However, it wasn't until he did an analysis showing $65 million in avoided real estate costs over the past eight years that Pearlman finally got management's attention. Instead of leasing expensive space to accommodate the massive growth over the years, Pearlman has quietly compressed workstation standards and reconfigured spaces in the building's open office plan areas. But it took showing senior management a number amounting to a small fortune calculated from hard data to finally get them to perk up their ears and make policy changes.
When your occupants and upper managers alike are bankers, finance gurus and investment officers, they respond to data and logic because the work they do is data-driven, Pearlman says. So data-driven strategies are how Pearlman must ply his trade — not just for space planning, but also for occupant satisfaction, energy efficiency, and other sustainable initiatives, including a LEED for Existing Buildings: Operations and Maintenance (LEED-EBOM) Platinum certification for the company's headquarters building.

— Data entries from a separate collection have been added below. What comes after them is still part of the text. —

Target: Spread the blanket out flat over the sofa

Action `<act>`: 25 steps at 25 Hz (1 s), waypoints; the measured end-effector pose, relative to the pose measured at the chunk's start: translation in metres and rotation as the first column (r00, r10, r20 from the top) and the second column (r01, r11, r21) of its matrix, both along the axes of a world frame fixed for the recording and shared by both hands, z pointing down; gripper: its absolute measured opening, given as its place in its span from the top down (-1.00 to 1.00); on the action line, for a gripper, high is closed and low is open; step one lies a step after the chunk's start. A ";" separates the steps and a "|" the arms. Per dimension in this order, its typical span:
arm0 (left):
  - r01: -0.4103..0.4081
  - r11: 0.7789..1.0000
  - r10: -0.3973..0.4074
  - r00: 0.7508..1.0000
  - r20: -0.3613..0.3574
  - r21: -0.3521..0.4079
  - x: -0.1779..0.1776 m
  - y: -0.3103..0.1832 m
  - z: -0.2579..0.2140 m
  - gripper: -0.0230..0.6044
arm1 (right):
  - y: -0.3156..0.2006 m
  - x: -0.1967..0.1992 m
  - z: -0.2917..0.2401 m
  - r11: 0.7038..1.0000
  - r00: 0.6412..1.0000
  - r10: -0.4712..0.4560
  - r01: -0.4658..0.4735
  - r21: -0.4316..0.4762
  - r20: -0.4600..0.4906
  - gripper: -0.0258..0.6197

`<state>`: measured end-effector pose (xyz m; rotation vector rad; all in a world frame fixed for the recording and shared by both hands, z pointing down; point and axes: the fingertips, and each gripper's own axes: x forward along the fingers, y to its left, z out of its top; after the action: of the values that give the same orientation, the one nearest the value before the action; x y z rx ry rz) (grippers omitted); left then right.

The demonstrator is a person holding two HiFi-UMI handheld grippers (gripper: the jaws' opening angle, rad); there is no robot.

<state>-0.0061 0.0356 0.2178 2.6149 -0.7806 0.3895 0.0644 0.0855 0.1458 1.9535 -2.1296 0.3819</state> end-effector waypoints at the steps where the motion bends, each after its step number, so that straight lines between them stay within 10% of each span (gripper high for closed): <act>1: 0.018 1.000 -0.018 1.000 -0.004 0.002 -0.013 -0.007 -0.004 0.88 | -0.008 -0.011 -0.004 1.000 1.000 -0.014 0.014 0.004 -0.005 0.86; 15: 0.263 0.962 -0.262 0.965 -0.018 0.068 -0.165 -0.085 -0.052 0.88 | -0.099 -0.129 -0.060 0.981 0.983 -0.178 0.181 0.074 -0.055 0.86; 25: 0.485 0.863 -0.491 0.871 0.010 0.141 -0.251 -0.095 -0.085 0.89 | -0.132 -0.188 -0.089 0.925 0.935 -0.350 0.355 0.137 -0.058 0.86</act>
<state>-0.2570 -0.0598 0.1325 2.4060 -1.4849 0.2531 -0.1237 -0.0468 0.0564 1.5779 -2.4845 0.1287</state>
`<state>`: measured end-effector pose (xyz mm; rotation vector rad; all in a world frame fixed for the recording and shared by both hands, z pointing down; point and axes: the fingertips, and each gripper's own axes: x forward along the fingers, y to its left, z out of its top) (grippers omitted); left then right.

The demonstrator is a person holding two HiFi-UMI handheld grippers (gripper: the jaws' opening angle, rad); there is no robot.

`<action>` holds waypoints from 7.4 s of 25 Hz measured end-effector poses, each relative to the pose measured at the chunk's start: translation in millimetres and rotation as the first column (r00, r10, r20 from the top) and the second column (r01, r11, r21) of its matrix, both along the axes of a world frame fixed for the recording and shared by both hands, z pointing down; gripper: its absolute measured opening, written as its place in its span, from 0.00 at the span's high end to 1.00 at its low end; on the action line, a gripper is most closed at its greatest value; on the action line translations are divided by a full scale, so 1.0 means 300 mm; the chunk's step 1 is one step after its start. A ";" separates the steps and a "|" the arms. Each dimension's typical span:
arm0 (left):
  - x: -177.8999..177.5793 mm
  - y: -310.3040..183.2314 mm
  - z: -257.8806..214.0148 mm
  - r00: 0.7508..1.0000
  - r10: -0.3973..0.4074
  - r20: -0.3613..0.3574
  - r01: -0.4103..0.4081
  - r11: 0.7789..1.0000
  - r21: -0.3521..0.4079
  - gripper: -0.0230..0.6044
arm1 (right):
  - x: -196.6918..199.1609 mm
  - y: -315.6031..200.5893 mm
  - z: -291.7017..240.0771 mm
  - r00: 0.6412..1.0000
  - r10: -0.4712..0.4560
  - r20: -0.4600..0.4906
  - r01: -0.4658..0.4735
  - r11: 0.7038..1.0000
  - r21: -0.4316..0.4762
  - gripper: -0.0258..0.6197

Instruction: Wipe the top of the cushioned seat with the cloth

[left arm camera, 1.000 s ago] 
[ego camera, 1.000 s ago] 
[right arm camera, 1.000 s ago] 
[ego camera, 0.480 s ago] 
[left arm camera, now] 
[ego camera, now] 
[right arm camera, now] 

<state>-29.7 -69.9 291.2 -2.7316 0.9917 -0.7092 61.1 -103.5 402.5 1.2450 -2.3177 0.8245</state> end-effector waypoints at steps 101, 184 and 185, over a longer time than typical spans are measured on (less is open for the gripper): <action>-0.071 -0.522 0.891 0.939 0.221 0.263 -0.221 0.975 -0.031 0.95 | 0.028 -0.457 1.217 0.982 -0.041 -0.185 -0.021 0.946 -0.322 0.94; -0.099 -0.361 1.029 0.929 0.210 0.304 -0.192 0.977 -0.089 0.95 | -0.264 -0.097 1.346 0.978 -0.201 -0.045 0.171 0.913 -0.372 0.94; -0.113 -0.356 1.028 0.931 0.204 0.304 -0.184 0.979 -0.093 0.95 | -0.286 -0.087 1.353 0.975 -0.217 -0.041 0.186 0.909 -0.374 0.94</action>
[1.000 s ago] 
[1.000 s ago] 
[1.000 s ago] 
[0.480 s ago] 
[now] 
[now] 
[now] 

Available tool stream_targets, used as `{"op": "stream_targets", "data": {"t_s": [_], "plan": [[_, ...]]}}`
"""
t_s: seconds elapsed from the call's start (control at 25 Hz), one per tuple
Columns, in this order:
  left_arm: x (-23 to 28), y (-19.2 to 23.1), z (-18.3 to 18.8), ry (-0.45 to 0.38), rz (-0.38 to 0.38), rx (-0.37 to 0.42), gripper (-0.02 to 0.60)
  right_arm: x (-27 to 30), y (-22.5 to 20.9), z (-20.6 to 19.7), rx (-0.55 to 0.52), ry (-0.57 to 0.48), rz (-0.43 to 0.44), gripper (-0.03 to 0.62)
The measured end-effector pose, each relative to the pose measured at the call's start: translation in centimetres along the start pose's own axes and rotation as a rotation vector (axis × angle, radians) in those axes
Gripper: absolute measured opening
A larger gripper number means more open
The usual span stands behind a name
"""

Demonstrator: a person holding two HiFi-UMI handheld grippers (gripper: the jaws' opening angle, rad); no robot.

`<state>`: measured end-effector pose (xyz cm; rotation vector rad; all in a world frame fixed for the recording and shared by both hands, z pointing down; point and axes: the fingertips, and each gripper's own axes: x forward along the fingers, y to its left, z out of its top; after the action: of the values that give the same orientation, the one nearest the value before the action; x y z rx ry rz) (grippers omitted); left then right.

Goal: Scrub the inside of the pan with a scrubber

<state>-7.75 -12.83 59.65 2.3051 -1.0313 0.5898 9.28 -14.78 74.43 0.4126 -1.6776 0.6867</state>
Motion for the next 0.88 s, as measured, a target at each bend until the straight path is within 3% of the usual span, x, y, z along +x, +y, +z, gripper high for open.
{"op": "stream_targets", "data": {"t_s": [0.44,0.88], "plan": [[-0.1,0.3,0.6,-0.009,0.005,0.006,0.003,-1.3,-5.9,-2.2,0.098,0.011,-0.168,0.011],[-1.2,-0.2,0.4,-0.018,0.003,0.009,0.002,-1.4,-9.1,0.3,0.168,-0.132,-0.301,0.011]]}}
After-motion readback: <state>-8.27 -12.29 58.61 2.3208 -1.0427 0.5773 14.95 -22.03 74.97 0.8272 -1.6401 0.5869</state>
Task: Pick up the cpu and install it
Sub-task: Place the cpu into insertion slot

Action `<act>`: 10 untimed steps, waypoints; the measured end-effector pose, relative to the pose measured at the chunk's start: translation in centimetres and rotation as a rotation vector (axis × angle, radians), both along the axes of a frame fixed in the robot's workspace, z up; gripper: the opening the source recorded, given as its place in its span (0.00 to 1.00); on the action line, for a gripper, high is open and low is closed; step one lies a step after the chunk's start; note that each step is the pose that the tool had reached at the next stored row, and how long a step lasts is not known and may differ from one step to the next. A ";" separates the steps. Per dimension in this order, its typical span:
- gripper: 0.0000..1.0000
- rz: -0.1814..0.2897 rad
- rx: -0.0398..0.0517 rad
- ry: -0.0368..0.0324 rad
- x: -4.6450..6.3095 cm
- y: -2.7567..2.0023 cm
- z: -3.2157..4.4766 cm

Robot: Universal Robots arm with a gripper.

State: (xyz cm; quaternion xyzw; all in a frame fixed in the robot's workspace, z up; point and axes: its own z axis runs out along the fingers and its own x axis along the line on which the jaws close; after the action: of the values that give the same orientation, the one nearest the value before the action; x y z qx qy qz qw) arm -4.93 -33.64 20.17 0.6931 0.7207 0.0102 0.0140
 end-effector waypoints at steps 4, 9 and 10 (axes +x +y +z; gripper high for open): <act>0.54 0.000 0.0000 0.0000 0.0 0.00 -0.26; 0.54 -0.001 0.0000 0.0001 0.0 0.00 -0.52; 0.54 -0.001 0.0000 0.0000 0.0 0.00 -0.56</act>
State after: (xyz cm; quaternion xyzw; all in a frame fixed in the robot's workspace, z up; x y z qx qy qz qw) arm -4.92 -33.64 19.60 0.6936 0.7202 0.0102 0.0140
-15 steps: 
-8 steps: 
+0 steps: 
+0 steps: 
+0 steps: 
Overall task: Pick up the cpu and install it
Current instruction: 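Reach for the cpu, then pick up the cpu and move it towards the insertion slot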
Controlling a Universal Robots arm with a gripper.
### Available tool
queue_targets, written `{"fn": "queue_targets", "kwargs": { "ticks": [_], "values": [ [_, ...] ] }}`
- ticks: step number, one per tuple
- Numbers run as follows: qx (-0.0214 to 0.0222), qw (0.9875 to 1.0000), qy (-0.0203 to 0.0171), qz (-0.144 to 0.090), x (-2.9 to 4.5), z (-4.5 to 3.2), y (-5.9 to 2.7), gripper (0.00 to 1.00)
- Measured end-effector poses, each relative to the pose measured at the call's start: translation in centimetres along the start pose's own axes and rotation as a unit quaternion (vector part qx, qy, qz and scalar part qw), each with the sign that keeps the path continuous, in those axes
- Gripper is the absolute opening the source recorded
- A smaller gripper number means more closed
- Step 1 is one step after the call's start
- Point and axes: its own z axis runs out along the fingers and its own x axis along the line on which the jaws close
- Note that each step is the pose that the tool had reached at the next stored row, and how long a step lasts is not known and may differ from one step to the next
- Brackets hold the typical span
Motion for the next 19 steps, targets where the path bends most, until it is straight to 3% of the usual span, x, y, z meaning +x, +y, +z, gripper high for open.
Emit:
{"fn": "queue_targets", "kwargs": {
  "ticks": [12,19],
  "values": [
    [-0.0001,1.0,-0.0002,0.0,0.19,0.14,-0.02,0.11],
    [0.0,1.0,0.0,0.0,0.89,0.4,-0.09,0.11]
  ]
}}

It's easy to collect data. It's much harder to collect meaningful data. Pearlman says the most important question he always asks himself and his team is, "How do you extract meaning from data that allows you to take the next step toward a specific goal?"
"You should always be gathering data for a particular objective or for specific results," he says. "It's easy to get obsessed with collecting data for the sake of collecting data. But it really should be a tool to sell ideas or make investments."
As Pearlman and his team have honed their ability to collect and analyze data, they've also gotten better at using it as a communication tool. Showing $65 million in avoided costs to upper managers is one thing — that gets you some pretty significant backslapping. But explaining to a banker or a financial lawyer why he or she suddenly has a much smaller workstation is quite another. The "we're all in this together" angle only goes so far when it comes to crunching people's space. But with the clout Pearlman's gained with upper managers and what he's learned about how IFC occupants respond to data-based strategies, he says explaining everything from the increasingly tight space constraints to IFC's continued sustainability efforts has gotten easier.
"We take the attitude that business decisions based on fact make it easier for decision-makers and occupants to understand costs and benefits," says Pearlman. "We have the data and use it when there are questions from occupants or management."